While there are differences between formulas, say between European and American ones, Dr. Porto found that when he compared the nutrient content of European formulas to the FDA requirements, nearly all the formulas contained nutrients that met those recommendations.

"The major differences in European and U.S. infant formulas are the iron content and that European formulas come in stages, so they are more tailored to the specific needs of younger and older infants," explains Dr. Porto. "And European formulas have guidelines that not only require docosahexaenoic acid (DHA), but also sets a minimum and maximum level. Though most U.S. formulas voluntarily contain DHA, levels vary and, for the most part, are below this minimum level set by the European Union."

Aussie Bubs' FDA application was one of the first to be filed with U.S. authorities after the FDA released its guidelines for issuing an enforcement discretion notice for the import of certain infant formula products. "It was the result of 18 months of preparation and investment in our U.S. market expansion strategy to meet the very stringent quality and safety nutrition requirements for FDA," says Kristy Carr, founder and CEO of Bubs Australia and Aussie Bubs.

In mid-June, Operation Fly Formula delivered 1.25 million cans of infant formula to the U.S. from Melbourne. Since then, there have been four other shipments.

"We had a long-term commitment to U.S. market before the current crisis, so we are always respectful of the local process for wanting safe and nutritious formula," Carr says. "The shortage allowed us to be assessed by the FDA to satisfy those requirements, and we look forward to continuing in this market with a more inclusive list of quality manufacturers that can prevent the shortage from happening again."

The Future of FDA Baby Formula Approval

If the FDA has made the decision to approve international formulas like Aussie Bubs, Aptamil, and Kendamil in light of the shortage, could this be the start of a more diverse selection of formula in years to come?

"I think of it as an opportunity," says Dr. Porto. "An opportunity to relook at the FDA Infant Formula Act requirements which has had few updates since 1980, while keeping infants safe."

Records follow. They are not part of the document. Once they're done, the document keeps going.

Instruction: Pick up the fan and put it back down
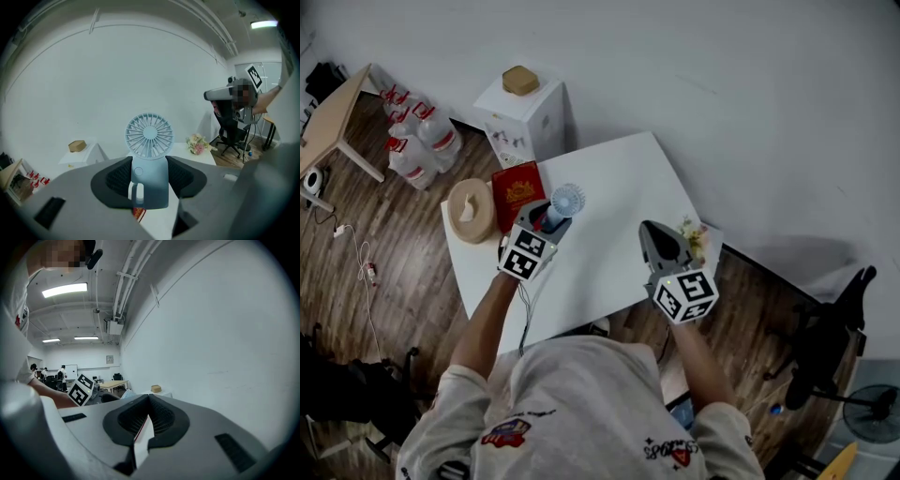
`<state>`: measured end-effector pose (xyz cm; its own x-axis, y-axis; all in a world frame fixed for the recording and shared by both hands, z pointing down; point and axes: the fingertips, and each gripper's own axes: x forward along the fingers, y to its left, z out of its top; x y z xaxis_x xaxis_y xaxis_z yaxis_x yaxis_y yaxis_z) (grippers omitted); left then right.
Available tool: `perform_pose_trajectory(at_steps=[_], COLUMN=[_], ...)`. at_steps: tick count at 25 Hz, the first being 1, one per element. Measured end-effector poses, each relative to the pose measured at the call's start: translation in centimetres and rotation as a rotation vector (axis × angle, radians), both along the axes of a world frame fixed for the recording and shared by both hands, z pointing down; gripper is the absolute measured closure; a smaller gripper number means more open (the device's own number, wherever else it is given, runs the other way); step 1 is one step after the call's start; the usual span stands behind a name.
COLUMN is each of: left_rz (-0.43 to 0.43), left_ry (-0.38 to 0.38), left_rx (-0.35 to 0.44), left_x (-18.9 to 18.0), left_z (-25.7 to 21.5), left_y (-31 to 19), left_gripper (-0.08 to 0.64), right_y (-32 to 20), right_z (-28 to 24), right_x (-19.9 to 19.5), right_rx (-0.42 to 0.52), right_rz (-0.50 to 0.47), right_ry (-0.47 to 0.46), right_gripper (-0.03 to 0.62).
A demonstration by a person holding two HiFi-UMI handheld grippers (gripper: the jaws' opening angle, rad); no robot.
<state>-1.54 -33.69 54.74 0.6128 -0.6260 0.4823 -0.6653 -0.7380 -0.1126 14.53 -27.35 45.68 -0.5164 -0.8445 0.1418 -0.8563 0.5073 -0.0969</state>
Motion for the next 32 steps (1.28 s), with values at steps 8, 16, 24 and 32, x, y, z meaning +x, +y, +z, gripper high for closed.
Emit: perform_pose_trajectory(at_steps=[8, 16, 24, 32], left_rz=[0.049, 0.108, 0.23, 0.326], left_ry=[-0.068, -0.082, -0.131, -0.206], left_rx=[-0.123, -0.243, -0.347, -0.382], left_x=[1.9, 4.7, 9.6, 14.1], left_z=[7.2, 12.6, 17.8, 21.9], left_y=[1.4, 3.3, 6.4, 9.2], left_gripper=[0.347, 0.347, 0.347, 0.347], right_y=[1.1, 2.4, 4.1, 6.4], right_z=[0.9, 1.5, 2.2, 3.4], right_x=[2.3, 4.3, 8.0, 12.0], right_rx=[-0.026, -0.048, -0.062, -0.096], right_rz=[0.058, 0.121, 0.212, 0.305], right_ry=[0.003, 0.016, 0.026, 0.024], right_gripper=[0.592, 0.592, 0.592, 0.592])
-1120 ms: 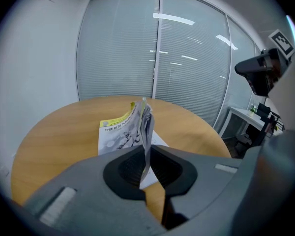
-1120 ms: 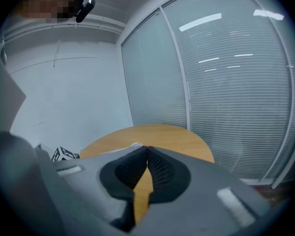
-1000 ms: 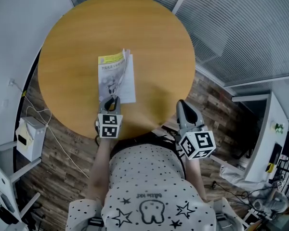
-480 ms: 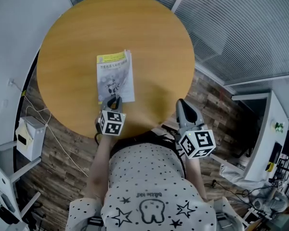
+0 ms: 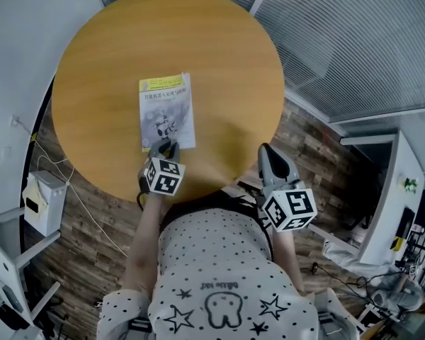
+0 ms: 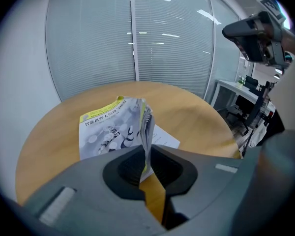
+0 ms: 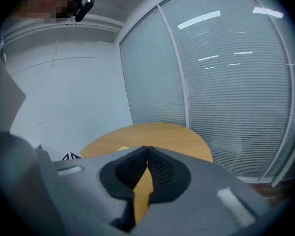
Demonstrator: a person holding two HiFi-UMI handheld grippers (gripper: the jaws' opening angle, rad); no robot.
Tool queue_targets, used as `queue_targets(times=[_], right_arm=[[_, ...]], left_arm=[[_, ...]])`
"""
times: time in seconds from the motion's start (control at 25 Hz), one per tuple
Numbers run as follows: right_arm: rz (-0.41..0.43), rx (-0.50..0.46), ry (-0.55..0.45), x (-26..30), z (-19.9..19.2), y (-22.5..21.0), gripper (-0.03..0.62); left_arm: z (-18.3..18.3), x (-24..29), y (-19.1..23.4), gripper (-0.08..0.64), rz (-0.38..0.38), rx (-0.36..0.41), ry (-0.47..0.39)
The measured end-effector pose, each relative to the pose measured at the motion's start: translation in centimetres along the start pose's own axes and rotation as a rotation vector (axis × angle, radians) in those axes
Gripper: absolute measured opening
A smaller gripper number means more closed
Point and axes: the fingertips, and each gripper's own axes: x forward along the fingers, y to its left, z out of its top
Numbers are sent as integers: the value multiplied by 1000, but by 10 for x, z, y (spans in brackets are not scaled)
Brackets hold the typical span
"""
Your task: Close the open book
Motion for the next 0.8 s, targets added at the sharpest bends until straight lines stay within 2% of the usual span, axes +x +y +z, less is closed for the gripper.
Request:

Over the summer, the FDA said it would allow European formulas to be sold in the U.S. through November. In September, it was announced that the policy allowing importation was extended to January 2023. Companies can then ask to remain on the market for longer.

"Hopefully, this process will allow for opportunities for new manufacturers to enter the market while following the safety measure of the Infant Formula Act and address the current and prevent future shortages," adds Dr. Porto.